[[ EXERCISE INPUTS, beginning ]]

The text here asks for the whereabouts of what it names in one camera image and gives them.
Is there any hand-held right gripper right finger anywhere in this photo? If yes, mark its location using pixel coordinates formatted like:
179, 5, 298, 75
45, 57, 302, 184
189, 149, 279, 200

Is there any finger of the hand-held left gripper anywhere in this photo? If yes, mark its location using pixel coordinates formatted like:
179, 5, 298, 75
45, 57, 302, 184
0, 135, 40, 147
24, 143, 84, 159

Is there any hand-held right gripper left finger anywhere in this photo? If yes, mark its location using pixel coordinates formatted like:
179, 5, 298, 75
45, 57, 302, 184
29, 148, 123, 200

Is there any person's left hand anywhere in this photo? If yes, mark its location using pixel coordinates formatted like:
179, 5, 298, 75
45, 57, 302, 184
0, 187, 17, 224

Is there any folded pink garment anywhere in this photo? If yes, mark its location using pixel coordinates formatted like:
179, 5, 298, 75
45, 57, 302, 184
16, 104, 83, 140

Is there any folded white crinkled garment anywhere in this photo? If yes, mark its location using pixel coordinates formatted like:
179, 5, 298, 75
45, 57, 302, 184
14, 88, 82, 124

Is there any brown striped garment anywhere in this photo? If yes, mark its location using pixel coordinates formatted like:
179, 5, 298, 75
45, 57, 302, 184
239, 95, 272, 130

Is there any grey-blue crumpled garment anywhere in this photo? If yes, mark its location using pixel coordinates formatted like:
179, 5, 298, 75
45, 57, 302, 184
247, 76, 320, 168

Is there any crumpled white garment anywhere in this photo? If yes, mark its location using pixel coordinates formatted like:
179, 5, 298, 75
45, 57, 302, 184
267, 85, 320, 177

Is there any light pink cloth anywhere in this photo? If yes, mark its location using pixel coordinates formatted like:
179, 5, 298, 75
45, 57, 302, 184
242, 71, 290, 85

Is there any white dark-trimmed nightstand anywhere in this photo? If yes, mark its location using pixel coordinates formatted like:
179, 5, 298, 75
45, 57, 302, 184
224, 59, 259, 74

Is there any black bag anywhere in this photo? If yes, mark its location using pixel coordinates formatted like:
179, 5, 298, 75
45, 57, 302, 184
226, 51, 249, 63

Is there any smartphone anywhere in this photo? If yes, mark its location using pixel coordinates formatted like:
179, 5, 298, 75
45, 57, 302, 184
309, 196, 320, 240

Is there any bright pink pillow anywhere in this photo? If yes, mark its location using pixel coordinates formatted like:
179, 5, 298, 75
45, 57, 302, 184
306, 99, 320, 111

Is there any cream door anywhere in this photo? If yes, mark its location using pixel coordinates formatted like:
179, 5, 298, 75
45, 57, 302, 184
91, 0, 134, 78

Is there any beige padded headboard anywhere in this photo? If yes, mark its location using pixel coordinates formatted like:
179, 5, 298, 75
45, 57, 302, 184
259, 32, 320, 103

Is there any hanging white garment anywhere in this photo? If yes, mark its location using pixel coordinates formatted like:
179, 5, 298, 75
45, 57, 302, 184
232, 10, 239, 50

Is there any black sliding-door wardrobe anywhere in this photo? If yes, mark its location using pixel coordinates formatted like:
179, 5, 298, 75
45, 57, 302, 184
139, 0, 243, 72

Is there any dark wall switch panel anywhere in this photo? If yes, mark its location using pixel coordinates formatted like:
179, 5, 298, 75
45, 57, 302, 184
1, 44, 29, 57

[[ EXERCISE INPUTS, end ]]

### ABOUT THIS TASK
Show every line of the listing that includes the word "dark".

### RESULT OF THE TASK
Is there any white dark-trimmed nightstand anywhere in this photo? If yes, mark its location using pixel coordinates formatted like:
Is there any dark wall switch panel anywhere in this photo? If yes, mark its location using pixel coordinates formatted like:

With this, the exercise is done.